* WHAT THE TASK REQUIRES
The word "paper" marks the lines you need; copy each of them from the data.

(GIVEN INFORMATION)

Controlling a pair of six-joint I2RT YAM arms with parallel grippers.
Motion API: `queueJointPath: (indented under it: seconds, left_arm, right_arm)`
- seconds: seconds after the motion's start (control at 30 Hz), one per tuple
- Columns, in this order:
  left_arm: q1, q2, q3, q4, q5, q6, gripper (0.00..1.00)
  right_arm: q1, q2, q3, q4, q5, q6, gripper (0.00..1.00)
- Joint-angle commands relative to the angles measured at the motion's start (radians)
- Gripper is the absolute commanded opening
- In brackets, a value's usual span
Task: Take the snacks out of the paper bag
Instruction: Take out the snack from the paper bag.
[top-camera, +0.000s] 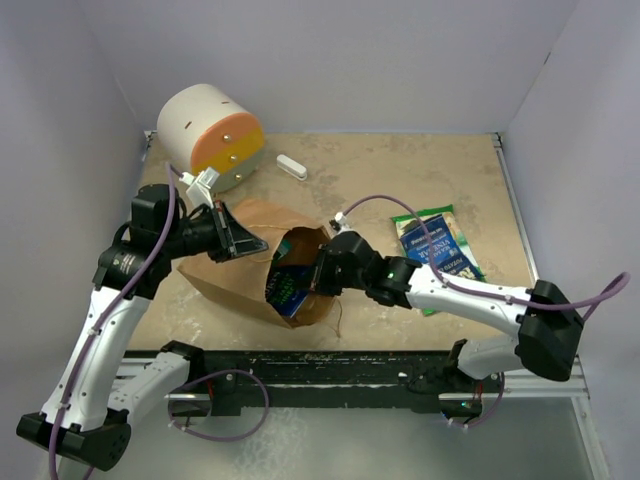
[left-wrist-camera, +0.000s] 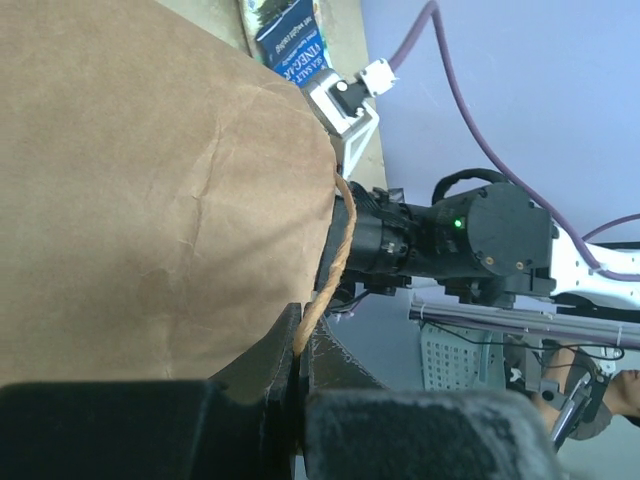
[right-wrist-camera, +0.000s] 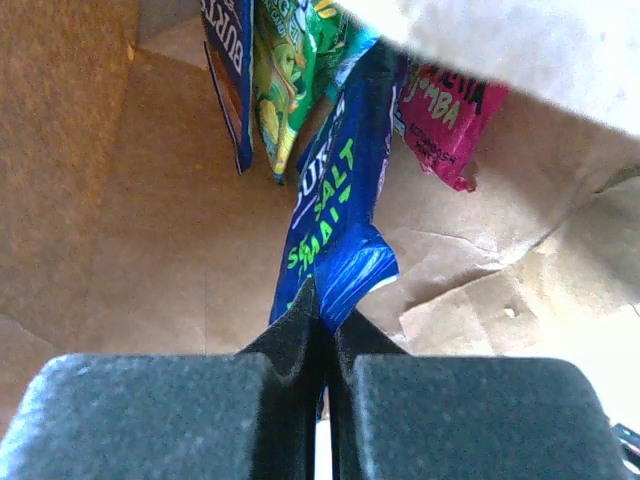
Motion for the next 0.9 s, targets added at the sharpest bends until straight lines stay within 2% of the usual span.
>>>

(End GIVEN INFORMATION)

* ANSWER BOX
Task: Take the snacks out of the paper bag
Instruction: Take out the snack from the paper bag.

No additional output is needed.